“Do not now seek the answers, which cannot be given you because you would not be able to live them. And the point is, to live everything. Live the questions now. Perhaps you will then gradually, without noticing it, live along some distant day into the answer.”

– Rainer Maria Rilke –

 

A couple of weeks ago in The Dancing Wild, we explored dance as expression and embodied storytelling through the theme of SPEAK YOUR TRUTH. 

 

Speak your truth has become quite a popular saying over the past few years…but what does it mean, really? 

 

When approached through the lens of the Tyrant King, it can be quite monolithic. You’re either speaking your truth or not. Yes or no. Right or wrong. And in my personal experience, and in working with women who desire to speak their truth over the last several years, I have realized it’s not that simple.
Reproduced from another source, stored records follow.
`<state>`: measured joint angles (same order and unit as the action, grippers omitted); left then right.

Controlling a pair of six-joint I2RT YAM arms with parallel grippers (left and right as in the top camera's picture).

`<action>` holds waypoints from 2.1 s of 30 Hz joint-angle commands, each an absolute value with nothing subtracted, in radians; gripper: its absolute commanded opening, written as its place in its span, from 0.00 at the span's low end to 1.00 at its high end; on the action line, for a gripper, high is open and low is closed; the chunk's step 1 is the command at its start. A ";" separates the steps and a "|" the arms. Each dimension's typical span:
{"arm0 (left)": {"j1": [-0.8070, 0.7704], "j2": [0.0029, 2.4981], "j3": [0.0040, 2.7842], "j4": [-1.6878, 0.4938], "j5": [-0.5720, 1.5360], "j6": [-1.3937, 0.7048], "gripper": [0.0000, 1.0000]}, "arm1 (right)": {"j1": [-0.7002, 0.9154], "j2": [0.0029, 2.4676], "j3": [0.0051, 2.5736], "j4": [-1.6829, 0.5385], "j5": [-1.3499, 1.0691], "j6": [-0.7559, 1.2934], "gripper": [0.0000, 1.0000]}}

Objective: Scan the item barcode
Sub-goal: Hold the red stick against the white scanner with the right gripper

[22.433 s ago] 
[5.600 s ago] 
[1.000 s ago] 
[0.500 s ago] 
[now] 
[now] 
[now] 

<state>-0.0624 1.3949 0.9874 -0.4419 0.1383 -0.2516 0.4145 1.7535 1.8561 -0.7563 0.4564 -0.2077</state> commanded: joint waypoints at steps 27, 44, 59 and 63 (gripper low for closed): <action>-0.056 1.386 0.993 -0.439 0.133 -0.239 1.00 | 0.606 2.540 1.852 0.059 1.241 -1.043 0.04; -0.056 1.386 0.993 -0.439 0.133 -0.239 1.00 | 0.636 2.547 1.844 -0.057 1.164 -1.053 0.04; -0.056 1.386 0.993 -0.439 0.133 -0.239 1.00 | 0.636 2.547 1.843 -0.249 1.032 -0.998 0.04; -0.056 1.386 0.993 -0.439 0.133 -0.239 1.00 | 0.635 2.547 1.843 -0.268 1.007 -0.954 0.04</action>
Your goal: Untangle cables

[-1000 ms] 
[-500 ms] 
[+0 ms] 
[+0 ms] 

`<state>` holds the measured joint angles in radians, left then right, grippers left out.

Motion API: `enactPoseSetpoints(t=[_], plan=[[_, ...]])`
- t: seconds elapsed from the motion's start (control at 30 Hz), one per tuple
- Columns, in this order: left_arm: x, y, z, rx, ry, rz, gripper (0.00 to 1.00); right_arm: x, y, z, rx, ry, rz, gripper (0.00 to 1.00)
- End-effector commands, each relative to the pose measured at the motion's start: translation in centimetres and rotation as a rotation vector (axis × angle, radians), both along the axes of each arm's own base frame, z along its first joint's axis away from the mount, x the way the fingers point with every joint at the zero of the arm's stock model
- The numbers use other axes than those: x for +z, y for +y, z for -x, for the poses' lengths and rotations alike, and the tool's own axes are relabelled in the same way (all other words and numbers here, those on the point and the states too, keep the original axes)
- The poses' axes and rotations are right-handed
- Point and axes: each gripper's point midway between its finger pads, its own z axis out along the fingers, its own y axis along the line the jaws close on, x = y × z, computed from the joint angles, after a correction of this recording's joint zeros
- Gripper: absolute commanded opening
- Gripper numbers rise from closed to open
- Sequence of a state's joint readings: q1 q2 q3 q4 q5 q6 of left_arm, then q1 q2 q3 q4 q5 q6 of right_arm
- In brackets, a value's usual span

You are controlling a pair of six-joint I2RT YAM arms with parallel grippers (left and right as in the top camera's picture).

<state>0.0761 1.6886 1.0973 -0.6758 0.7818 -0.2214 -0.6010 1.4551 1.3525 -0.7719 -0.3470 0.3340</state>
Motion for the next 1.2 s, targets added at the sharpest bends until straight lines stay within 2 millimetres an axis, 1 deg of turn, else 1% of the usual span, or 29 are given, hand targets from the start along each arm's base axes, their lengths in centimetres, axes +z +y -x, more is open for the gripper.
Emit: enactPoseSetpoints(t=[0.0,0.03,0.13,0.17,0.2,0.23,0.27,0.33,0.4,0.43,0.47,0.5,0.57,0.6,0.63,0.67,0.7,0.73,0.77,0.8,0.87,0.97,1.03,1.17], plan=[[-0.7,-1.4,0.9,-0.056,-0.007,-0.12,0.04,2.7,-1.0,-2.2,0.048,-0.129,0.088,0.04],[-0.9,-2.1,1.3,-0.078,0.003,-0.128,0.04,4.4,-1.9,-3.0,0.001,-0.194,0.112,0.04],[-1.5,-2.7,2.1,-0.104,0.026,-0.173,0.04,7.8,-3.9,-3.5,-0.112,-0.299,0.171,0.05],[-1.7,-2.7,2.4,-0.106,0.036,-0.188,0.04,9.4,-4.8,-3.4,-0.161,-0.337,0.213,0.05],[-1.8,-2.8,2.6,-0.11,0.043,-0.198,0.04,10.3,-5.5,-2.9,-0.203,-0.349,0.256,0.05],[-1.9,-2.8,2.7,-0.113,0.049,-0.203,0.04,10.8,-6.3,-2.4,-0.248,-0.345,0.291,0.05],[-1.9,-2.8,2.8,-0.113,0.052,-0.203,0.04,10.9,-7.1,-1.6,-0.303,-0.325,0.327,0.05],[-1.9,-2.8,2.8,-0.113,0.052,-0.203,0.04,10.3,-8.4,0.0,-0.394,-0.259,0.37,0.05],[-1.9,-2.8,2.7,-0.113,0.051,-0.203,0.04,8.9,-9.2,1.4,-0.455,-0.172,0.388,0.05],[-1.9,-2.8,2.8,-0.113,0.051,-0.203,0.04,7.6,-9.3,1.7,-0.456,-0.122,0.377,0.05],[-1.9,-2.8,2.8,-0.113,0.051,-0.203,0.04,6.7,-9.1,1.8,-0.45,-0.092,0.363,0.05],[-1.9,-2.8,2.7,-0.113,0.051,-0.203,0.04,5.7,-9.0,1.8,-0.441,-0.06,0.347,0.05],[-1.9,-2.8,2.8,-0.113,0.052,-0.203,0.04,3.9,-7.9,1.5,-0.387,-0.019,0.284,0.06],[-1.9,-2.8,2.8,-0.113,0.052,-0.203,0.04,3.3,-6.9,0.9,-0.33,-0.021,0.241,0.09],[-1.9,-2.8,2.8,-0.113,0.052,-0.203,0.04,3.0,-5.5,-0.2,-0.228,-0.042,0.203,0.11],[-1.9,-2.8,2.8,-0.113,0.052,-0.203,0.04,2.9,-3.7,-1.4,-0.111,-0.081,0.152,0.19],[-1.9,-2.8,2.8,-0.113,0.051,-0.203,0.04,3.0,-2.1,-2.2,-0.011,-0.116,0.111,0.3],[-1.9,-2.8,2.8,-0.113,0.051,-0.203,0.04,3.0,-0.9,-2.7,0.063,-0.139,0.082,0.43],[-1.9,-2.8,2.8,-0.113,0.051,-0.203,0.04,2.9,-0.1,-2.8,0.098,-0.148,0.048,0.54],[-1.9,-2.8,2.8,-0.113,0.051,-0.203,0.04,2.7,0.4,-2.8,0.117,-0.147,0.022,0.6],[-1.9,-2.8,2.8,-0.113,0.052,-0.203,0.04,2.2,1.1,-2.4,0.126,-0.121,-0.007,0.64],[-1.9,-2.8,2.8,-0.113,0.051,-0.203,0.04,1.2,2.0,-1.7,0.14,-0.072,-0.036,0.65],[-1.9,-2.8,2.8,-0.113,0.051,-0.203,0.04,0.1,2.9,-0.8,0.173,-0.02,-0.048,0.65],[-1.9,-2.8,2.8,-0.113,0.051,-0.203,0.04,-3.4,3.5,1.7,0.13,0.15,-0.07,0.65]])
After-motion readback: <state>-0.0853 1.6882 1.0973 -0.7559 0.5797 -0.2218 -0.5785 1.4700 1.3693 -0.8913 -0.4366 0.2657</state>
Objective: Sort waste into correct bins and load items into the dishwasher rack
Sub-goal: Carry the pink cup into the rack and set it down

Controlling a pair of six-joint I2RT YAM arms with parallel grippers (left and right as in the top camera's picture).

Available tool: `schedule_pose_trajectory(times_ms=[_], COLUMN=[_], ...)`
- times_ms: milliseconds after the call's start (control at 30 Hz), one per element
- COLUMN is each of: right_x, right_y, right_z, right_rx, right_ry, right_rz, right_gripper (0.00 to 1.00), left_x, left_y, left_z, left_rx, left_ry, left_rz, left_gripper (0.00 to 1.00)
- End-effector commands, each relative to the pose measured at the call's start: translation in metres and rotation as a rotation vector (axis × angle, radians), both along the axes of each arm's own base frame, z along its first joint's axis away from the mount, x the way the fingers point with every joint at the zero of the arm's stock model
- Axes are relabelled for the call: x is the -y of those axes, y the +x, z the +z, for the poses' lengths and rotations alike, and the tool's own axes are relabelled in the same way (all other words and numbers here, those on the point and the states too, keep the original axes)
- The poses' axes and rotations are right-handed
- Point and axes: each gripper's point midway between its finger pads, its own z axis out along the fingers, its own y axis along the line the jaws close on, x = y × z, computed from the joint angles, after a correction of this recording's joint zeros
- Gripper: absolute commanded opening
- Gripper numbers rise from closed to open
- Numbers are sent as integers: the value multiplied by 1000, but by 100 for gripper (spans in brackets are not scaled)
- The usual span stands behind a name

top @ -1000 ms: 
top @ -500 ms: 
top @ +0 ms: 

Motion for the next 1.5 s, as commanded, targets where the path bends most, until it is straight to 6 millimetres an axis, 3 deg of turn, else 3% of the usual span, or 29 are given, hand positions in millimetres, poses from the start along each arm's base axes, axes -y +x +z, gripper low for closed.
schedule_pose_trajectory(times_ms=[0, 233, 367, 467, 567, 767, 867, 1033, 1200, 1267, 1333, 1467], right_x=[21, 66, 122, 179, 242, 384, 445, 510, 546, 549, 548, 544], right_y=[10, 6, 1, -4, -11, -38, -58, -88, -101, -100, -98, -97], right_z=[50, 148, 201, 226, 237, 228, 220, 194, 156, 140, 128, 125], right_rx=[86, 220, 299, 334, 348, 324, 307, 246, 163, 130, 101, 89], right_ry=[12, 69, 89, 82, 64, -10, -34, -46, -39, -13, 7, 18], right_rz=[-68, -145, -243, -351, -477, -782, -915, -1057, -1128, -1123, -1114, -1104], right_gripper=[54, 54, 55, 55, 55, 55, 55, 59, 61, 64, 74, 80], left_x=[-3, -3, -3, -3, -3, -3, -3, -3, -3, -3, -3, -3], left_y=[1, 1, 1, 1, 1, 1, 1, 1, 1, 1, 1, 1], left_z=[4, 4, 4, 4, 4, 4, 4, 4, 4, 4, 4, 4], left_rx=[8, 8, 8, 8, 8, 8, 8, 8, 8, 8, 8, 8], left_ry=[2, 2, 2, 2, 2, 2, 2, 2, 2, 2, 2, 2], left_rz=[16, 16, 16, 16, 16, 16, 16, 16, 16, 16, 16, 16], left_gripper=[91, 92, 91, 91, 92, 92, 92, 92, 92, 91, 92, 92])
In fact, it’s a lot more nuanced. 

 

My map of the Heroine’s Journey follows the seasons, but in a way, it also follows the arc of the caterpillar becoming the butterfly. I know this is a metaphor that is used so often that it almost feels stripped of its meaning, but that’s because it’s so damn spot on. 

 

 

When we are learning to let go of our Good Girl – Rebel – Tyrant King dynamic, eventually we venture into winter. The bottom of the valley. The chrysalis. Where we can see that what was no longer resonates as truth, but who we are feels unformed. Up for grabs. A bit of a mess. We are in the process of doing the work of coming home to ourselves. Discerning what is ours and what isn’t. Reclaiming the pieces of ourselves that we buried long ago. Finding our own authentic standpoint. 

 

And this process can take a long time, and we revisit it again and again and again. 

 

To speak from this place often feels wildly uncomfortable. 

 

I felt that in myself even as I shared about it. There is a part of me that very much associates “truth” with resolution. To speak my truth means that I need the questions to be resolved. THE answer to have revealed itself. 

 

But that means that I can never speak from the chrysalis or from the unresolved questions in my heart, which are plentiful. They feel too messy and vulnerable. 

 

And that also means that as a collective this facet of the human experience is mostly hidden from view. We don’t get to hear women’s stories from the chrysalis, where things feel dreadfully unclear and we have no real sense of who we are or what we believe. 

 

There are few voices holding the tension of the opposites, internally or externally. 

 

So when we enter this territory, whether by conscious choice or life circumstance, we feel entirely bereft. Alone. Afraid. As if we have somehow made a grave error, when we are in fact crossing an ancient threshold. 

 

I offer this invitation as much to myself as I do to you: Allow yourself to live the questions.

 

To speak from the wild and unknown frontier of the heart. 

 

Allow the truth to be a momentary expression of what is alive within you, rather than only being the answer to some riddle that you cannot seem to find despite fervent and endless seeking. 

 

To give voice to this space, to this process, to this unfolding is to return something to the world that has been sorely missing. An embodied, feminine voice that speaks from the muck and the murk of lived human experience, from the glorious messiness of deep feeling, and from courageous trust that new soul shoots will emerge when winter inevitably comes to an end.